Why you don’t need a objective statement on a resume
Space is a precious commodity on a resume and an objective statement takes up a valuable part of it – the top. Objective statements have served in the past as a way to inform the employer of the position you’re interested in and then likely left it up to the potential employer to figure out where and if you’d fit. In short, they make more work for the person sorting through resumes – forcing them to read more and decide if you have the qualifications to do actually do the job as seen in the example below.
OBJECTIVE: Hard-working, organized, and outgoing individual looking for a career opportunity with a forward-thinking company in sales.
While this objective statement is okay, this person has done little to stand out from the other resume submissions they are competing against. In addition, if this resume was submitted through an applicant tracking system, this statement has provided few key words that the system uses to scan and sort through the resumes in order to filter out and pass along the most relevant resumes for the opening.
What to put instead
A summary statement is a great way for experienced professionals to showcase and sell themselves as a potential candidate to the human reading their resume and get picked up by the applicant tracking system as well. The summary uses well-worded and targeted sentences to provide a quick snapshot (read: between 3 to 4 sentences) of your relevant skills and experiences. It’s similar to an objective statement, but provides more detail and is often tailored towards what the employer is seeking. It’s sole purpose is to make it clear how this candidate fits the needs of the employer.

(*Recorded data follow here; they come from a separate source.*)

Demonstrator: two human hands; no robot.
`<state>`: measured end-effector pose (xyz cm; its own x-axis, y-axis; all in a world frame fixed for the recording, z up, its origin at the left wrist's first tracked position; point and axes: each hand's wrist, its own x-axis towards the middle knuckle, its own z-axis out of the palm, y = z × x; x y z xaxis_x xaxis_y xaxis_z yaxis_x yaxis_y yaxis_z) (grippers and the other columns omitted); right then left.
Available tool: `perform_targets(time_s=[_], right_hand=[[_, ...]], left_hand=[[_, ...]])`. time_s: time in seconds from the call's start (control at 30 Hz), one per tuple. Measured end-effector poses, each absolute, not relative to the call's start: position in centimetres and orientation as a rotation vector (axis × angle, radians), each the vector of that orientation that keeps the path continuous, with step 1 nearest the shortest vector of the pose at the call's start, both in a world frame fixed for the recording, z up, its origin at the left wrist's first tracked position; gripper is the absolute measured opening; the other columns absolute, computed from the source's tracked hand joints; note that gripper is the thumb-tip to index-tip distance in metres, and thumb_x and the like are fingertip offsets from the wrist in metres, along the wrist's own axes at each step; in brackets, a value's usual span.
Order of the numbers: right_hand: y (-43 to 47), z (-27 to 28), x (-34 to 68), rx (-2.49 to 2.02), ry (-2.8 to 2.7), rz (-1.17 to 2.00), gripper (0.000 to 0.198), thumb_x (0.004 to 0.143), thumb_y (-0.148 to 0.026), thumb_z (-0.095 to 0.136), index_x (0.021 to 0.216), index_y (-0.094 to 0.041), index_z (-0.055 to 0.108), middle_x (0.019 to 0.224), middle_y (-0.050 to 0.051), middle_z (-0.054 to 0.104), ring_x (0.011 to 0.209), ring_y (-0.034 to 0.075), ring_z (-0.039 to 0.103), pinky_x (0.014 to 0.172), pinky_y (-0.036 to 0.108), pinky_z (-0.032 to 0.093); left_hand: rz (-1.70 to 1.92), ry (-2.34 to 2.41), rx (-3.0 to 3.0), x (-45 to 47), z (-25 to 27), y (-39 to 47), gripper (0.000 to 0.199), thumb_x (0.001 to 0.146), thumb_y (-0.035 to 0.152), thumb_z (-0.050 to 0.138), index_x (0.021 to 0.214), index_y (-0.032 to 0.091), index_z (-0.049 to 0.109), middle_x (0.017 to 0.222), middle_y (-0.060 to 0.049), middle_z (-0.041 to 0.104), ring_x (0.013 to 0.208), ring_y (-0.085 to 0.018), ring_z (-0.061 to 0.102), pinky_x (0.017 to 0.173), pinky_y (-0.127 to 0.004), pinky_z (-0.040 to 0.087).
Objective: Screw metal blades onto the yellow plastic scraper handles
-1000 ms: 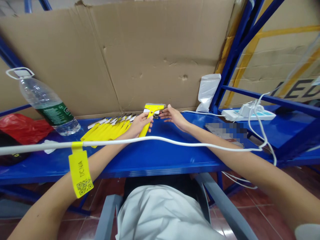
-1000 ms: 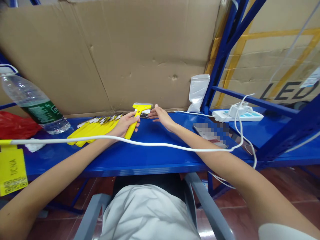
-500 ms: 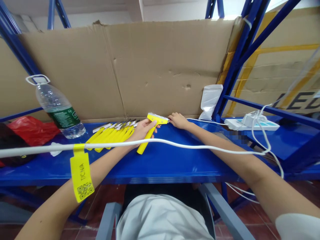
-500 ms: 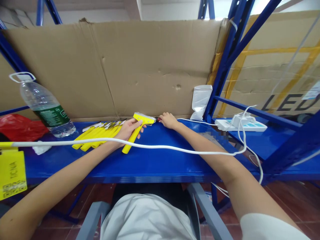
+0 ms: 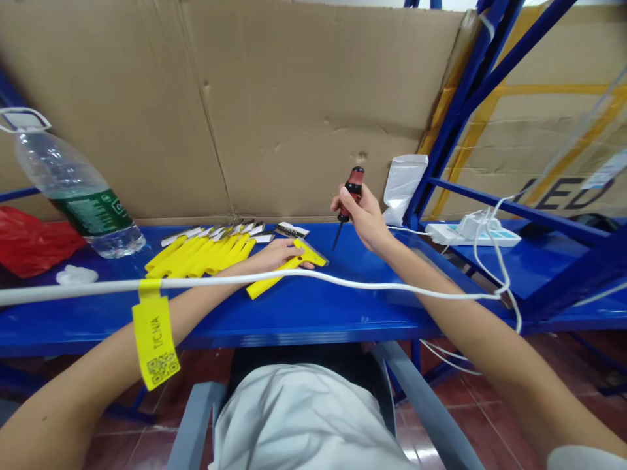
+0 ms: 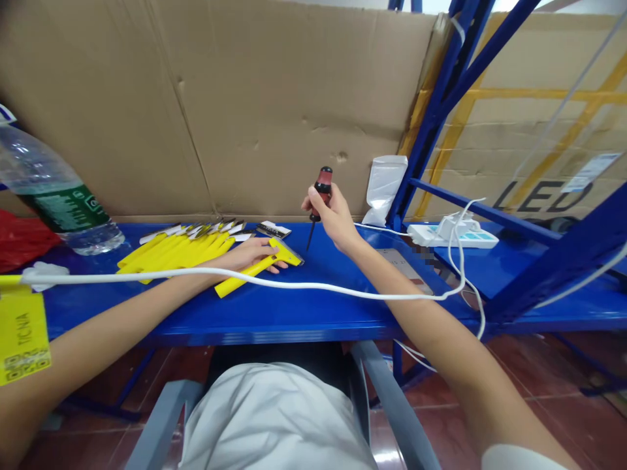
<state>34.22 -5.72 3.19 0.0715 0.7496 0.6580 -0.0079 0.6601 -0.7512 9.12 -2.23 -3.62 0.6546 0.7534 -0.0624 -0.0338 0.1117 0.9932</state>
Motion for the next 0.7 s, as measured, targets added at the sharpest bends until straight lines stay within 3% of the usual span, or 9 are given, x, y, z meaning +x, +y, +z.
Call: perform_targets(time_s=[0.2,0.47,0.7], right_hand=[[-8.0,1.7,32.5,-0.657,-1.281,0.972,0.042,0.111,-0.055,0.077,0.104,-0.030,0.044,0.091,-0.005,0.079,0.068,0.013,0.072,0.067,0.025,0.058],[-8.5,1.2,31.3,-0.559,-1.271,0.939,0.036,0.115,-0.047,0.073,0.106,-0.031,0.042,0.095,-0.006,0.076,0.080,0.014,0.081,0.077,0.028,0.068],[-8.8,1.1,31.0,-0.649,-1.143,1.014,0.033,0.111,-0.035,0.080,0.110,-0.031,0.047,0.097,-0.005,0.075,0.088,0.017,0.084,0.076,0.029,0.068]], left_hand=[[0.616,0.719,1.482,9.0,-3.2,-2.8,0.024,0.092,0.034,0.095,0.098,0.015,0.080,0.092,-0.018,0.087,0.081,-0.033,0.088,0.072,-0.041,0.072],[0.549,0.691,1.573,9.1,-2.0,-3.6,0.024,0.095,0.032,0.091,0.107,0.014,0.081,0.096,-0.018,0.088,0.080,-0.031,0.086,0.078,-0.043,0.072],[0.503,0.648,1.608,8.9,-2.1,-3.2,0.019,0.100,0.029,0.086,0.110,0.014,0.079,0.098,-0.017,0.088,0.081,-0.029,0.086,0.080,-0.042,0.070]])
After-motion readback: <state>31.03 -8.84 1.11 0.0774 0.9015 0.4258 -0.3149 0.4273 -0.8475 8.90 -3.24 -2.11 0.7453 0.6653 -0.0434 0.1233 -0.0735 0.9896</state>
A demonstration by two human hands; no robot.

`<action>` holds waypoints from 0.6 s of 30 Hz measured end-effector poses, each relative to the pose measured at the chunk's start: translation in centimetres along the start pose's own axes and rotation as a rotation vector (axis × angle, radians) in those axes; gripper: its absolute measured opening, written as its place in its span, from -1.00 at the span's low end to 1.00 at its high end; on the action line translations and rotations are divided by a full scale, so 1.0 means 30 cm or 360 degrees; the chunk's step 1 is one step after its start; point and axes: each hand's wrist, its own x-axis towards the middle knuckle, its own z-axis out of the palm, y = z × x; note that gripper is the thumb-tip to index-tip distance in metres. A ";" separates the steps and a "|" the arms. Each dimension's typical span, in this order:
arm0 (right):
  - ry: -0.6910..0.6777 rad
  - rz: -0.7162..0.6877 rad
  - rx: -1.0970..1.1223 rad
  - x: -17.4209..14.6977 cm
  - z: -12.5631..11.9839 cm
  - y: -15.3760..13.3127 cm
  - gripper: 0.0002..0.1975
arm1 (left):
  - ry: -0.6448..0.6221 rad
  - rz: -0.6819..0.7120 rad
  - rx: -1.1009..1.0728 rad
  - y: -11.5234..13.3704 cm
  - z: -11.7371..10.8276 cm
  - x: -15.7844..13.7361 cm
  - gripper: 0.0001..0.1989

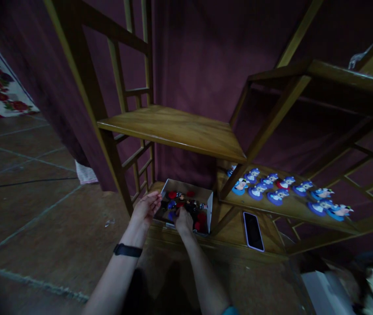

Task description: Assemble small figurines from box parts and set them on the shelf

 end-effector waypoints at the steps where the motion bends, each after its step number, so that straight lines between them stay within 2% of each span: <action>1: 0.0045 -0.0002 0.0193 -0.004 -0.015 0.006 -0.87 | -0.0001 0.0020 0.0047 -0.003 0.001 -0.003 -0.86; 3: 0.0085 0.0012 0.0676 -0.012 -0.051 0.010 -0.88 | -0.0008 0.0066 0.0154 -0.012 0.006 -0.010 -0.84; 6: -0.0007 0.0009 0.1447 -0.033 -0.112 -0.008 -0.78 | -0.0067 0.0043 0.0331 -0.041 0.018 -0.026 -0.82; 8: -0.0069 -0.0027 0.1725 -0.053 -0.147 -0.034 -0.71 | -0.0145 -0.0042 0.0410 -0.069 0.031 -0.040 -0.79; 11: -0.0141 -0.0108 0.1853 -0.070 -0.175 -0.068 -0.68 | -0.0282 -0.0152 0.0368 -0.105 0.047 -0.057 -0.78; 14: -0.0215 -0.0187 0.1803 -0.042 -0.173 -0.072 -0.72 | -0.0275 -0.0132 0.0229 -0.104 0.045 -0.053 -0.79; 16: -0.0147 -0.0227 0.1652 0.006 -0.161 -0.056 -0.74 | -0.0175 -0.0078 0.0134 -0.080 0.034 -0.038 -0.81; 18: 0.0051 -0.0290 0.1369 0.065 -0.142 -0.037 -0.77 | -0.0058 -0.0040 0.0017 -0.048 0.019 -0.017 -0.85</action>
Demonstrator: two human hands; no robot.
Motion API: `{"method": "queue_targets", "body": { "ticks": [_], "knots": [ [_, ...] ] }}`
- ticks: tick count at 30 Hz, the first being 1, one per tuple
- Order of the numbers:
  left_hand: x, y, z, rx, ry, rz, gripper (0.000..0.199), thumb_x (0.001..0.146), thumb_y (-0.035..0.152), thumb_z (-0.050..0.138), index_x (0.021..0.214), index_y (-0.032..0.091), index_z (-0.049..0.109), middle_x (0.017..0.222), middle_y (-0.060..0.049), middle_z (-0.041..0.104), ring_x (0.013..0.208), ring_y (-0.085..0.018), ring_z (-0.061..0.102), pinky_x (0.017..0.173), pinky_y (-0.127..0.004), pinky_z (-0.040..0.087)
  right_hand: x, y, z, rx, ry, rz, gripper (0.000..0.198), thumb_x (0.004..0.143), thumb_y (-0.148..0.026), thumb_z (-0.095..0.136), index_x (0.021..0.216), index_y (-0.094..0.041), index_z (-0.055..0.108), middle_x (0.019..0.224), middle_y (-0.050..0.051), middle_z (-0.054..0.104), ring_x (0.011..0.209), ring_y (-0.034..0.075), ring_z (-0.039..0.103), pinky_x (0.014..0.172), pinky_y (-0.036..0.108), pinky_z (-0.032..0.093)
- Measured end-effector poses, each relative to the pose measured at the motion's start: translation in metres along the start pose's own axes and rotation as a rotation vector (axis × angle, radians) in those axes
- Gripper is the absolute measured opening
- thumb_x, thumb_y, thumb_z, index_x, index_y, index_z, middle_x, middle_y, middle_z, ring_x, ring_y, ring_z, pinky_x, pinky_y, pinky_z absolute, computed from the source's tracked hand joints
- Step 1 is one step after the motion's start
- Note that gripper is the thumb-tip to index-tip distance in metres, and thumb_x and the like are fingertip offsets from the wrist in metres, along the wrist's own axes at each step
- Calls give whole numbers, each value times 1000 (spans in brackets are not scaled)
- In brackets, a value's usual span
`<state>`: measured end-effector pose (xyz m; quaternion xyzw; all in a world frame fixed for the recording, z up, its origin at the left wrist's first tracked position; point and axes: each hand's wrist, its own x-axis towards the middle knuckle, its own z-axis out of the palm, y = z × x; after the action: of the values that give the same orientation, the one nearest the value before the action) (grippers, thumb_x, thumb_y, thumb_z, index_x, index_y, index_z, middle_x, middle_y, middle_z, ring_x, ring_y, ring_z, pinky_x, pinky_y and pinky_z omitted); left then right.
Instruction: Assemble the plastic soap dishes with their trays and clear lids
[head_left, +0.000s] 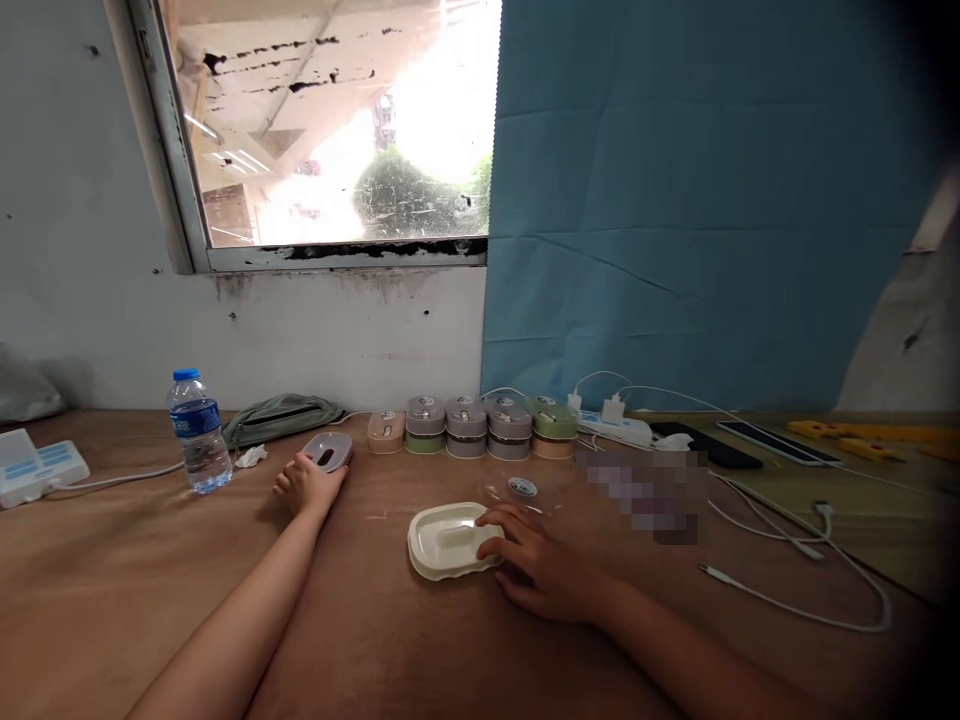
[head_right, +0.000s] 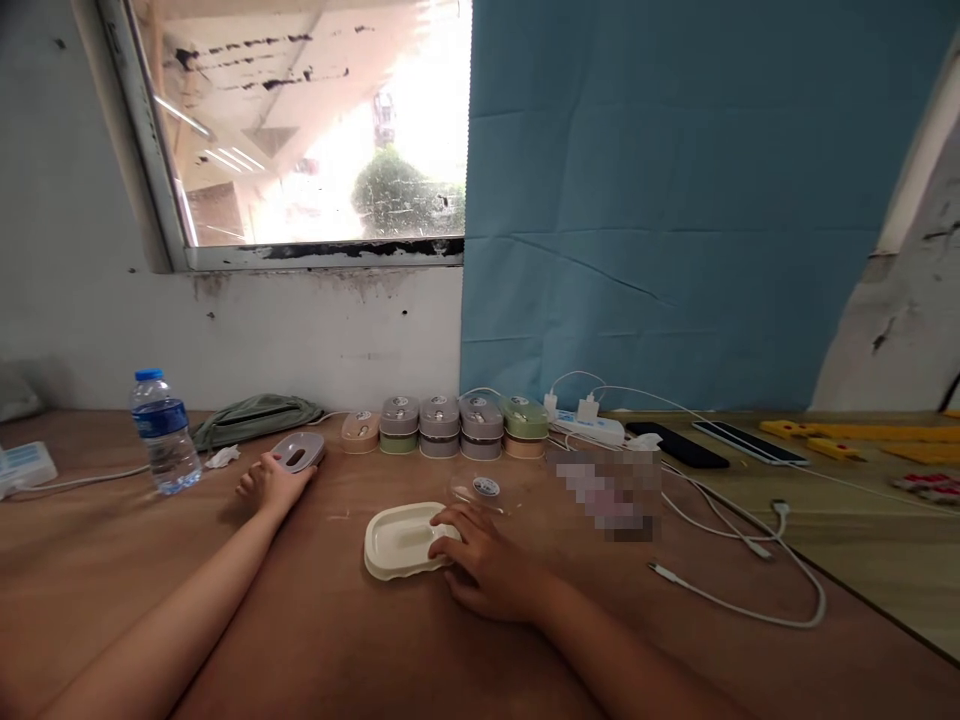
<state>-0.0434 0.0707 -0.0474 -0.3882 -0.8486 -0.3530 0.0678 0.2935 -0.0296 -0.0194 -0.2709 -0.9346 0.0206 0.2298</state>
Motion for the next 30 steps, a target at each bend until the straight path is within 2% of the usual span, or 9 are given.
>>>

Here’s a summary statement example:
Sales Director with 10+ years of experience leading account teams in startup, rapid-growth, and established companies in the online advertising industry. Expertise at increasing performance and profitability of ads across web, mobile, social, and gaming platforms. Top performer with proven record of exceeding sales targets and driving new and repeat purchases in crowded markets.
This statement makes it very clear what industry the sales director has experience in and gives the person reading their resume a clear picture of what they can bring to the table. Overall, this is a strong statement and one that could be easily tweaked according to each job posting they apply to.
But what I’m a new grad or have very limited experience?
For those with limited experience for a role they’re pursing, a summary can still provide a way to demonstrate to a potential employer how any education, internships, training, or life experience has prepared you for the role you’re seeking.
Here’s an example:
Business and marketing graduate with advertising sales training and internship experience at BAEmedia. Proven skills in research, new business presentation development, CRM tools (Salesforce), online/offline lead generation, cold-calling, and closing. Entrepreneurial drive; top producer for university’s corporate partnership fund raising efforts yielding $325k in one semester alone.
The key here is to take the sum of all of your past experience(s) and show the connection to the employer how these experiences and skills have made you a great candidate to consider, even if you have limited or no real world experience just yet.